EN LA RIBERA DE CENTRAL PARK

Cada mediodía rigurosamente entraba al mismo restaurante en la ribera de Central Park. Cada mediodía, pedía una copa de vino francés, que degustaba pausadamente sin quitarse su guante de piel de la mano derecha. A media copa cada día, encendía un cigarrillo, y tras dos hondas caladas, que le transportaban al infinito, solía entrar ella.
Ella se sentaba también sola, pero lo hacía en la mesa con las mejores vistas del restaurante, casi de espaldas a él. También pedía una copa de vino, y también lo tomaba con una sola mano al desnudo.   
Fiona, como él se había atrevido a bautizarla, era una mujer de inciertas maneras. Quiso creerla italiana en su mente, por sus inconfundibles rasgos latinos. Le parecía amable, emotiva y condescendiente. Sin duda una hermosísima mujer, de ondulados cabellos y suave piel, de refinadas formas y movimientos persuasivos plenos de gracia. Nunca pudo distinguir su voz con claridad entre el rumor de aquel restaurante, pero prefirió imaginarse una voz limpia, como de otro tiempo.
No tenía Robert, cada mediodía, otra intención que no fuera sentirse elevado, salir poco a poco del fastidio de lo cotidiano. Y para ello solo tenía que mezclarse con esa luz que entraba tenue por la ventana y que moría justo en el rostro de Fiona. No pretendía otra cosa que no fuera sentirse vivo y extraño, sereno y en calma. Se sentía espectador único de esa fusión maravillosa que solo podía ser posible gracias a una luz caprichosa rebosante de paz que desembocaba en el dibujado rostro de Fiona iluminado.
Aquel mediodía, tras varias copas de vino francés, Robert perdió toda serenidad y toda calma. Había decidido conocerla. Se preguntaba: “¿no es, aún peor que perder, no intentar?”, “¿no es más doloroso saber de un paraíso perdido que ignorarlo?”
El alcohol le prestó toda la valentía que siempre había deseado y carecido. Se acercó despacio y titubeante hacia ella y le dijo las únicas palabras en italiano que sabía:
O sole 'O sole mio, Sta 'nfronte a te…”
Fiona, que sentada siguió, sorprendida por el arrebato de aquel extraño hombre y de una forma muy natural y repentina, dijo en un castellano sureño algo perturbado:
“¿Qué dise tú…rebaná…?”, y le sonrió sutilmente.
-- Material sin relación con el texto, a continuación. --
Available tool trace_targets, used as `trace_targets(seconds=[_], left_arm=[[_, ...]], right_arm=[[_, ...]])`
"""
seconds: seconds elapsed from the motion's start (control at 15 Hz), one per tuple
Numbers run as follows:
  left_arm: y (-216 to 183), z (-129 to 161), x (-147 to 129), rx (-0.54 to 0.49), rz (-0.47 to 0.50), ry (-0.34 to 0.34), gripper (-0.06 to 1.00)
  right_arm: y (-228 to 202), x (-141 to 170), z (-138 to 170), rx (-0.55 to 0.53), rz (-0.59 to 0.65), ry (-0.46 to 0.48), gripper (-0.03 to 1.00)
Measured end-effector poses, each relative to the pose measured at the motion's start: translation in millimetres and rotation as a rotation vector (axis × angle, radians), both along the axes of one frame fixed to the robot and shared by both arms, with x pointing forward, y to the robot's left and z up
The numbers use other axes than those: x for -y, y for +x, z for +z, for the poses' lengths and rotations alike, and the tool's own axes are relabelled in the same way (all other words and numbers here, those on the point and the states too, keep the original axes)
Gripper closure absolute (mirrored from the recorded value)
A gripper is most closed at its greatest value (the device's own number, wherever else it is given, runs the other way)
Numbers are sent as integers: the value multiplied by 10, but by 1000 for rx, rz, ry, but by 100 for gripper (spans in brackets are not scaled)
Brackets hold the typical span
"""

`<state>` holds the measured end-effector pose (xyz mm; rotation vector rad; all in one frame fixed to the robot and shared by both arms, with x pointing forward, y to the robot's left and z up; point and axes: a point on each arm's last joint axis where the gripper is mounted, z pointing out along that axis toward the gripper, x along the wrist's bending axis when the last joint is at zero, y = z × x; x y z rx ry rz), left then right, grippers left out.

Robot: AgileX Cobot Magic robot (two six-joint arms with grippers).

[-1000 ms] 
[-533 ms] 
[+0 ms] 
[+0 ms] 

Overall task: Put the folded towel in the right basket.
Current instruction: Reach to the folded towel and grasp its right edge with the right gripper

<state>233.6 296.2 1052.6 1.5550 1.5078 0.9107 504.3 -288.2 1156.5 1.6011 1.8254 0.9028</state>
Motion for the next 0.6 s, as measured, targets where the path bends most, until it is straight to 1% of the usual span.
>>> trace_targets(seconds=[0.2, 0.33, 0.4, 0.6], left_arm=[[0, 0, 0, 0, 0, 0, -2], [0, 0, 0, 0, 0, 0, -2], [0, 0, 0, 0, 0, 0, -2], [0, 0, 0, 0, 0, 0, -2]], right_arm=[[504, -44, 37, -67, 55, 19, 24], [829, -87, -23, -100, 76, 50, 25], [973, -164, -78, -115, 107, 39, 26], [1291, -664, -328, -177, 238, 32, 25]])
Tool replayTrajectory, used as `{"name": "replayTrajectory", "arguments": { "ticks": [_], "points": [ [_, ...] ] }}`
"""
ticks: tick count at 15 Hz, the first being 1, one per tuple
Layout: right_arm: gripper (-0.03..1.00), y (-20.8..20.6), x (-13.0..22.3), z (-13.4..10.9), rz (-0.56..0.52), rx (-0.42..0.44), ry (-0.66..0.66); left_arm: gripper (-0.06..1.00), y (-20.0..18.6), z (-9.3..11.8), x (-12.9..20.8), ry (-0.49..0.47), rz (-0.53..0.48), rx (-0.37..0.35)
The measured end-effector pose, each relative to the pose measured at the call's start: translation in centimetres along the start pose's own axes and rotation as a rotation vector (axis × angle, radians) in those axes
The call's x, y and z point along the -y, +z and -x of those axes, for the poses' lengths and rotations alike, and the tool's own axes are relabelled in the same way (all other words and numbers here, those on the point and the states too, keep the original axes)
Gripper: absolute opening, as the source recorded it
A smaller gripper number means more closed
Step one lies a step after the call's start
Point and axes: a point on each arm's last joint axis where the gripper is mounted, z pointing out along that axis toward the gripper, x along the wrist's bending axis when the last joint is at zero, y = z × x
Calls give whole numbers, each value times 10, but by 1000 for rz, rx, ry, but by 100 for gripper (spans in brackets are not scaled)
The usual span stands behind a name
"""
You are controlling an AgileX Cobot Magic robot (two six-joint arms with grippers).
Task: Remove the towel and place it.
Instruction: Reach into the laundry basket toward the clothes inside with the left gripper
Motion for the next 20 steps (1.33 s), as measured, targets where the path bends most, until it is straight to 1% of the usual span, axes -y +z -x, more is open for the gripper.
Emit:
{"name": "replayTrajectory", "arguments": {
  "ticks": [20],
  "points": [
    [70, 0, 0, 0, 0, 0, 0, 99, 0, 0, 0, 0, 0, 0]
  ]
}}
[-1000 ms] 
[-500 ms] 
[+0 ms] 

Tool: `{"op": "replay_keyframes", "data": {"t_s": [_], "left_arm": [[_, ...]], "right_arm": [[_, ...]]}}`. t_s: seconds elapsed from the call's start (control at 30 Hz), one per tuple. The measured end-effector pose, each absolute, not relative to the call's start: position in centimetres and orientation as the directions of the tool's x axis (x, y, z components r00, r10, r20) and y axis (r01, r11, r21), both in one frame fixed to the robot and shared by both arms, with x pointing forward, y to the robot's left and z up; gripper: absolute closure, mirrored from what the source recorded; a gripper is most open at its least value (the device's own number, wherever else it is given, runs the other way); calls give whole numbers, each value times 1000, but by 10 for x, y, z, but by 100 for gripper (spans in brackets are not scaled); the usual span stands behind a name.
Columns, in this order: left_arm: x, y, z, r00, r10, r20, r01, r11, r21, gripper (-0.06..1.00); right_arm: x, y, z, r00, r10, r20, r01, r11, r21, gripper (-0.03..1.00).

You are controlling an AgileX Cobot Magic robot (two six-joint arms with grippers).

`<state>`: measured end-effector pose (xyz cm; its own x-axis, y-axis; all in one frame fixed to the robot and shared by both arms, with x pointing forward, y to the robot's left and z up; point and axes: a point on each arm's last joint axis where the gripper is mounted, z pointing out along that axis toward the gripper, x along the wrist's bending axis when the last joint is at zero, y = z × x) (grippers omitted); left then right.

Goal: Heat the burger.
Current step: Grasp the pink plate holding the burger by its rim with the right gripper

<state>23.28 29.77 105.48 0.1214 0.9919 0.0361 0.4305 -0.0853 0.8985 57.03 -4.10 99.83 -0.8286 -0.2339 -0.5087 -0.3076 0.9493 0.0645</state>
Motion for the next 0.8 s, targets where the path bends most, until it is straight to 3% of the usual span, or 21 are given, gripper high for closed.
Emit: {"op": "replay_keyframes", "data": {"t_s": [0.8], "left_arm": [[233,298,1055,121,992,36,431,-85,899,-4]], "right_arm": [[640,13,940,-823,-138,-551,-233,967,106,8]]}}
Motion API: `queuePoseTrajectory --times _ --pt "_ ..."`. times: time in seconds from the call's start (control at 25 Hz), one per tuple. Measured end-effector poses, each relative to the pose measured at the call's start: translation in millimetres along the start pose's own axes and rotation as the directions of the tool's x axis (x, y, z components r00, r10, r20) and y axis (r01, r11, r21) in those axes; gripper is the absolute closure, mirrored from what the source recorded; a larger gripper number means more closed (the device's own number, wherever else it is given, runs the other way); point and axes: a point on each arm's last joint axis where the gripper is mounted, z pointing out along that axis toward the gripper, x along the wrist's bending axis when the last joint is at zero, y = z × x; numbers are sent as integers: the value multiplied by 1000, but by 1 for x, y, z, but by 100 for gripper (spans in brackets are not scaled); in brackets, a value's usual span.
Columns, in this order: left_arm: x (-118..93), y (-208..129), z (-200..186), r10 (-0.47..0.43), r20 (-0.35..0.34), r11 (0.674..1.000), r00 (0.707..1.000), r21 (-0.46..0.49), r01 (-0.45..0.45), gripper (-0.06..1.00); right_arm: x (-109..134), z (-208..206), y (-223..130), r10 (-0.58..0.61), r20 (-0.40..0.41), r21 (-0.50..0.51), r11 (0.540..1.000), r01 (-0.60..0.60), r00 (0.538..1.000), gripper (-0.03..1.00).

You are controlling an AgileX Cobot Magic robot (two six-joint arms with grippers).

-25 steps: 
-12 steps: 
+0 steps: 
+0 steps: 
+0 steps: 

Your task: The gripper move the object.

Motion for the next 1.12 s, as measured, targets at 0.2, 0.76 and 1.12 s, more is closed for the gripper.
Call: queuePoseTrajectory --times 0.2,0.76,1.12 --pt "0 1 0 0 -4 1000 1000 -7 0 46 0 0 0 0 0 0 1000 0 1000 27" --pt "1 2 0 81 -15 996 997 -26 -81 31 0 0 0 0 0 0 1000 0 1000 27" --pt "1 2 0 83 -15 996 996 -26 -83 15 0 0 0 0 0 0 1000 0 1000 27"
Robert, tras escuchar aquella voz angelical, y tras recibir con gusto aquella sonrisa eterna,  pese a no entender nada de lo que ella le había dicho, se desbordó en gozo. Todas sus intuiciones y pensamientos más elevados para con aquella mujer etérea, resultaban ser terrenales y ciertos. Quizás no era italiana, quizás debía aprender castellano, pero sin duda, se trataba de una misteriosa “ninfa del atardecer”.
Aquella noche, ya en casa, Robert buscó durante horas y sin resultado alguno, el significado de la maravillosa y enigmática palabra pronunciada por aquellos labios rosados: “rebaná”. Al amanecer decidió que se trataba de una misteriosa confidencia por descifrar.
Y es que no hay mejores caminos por trazar, que los caminos que uno va soñando.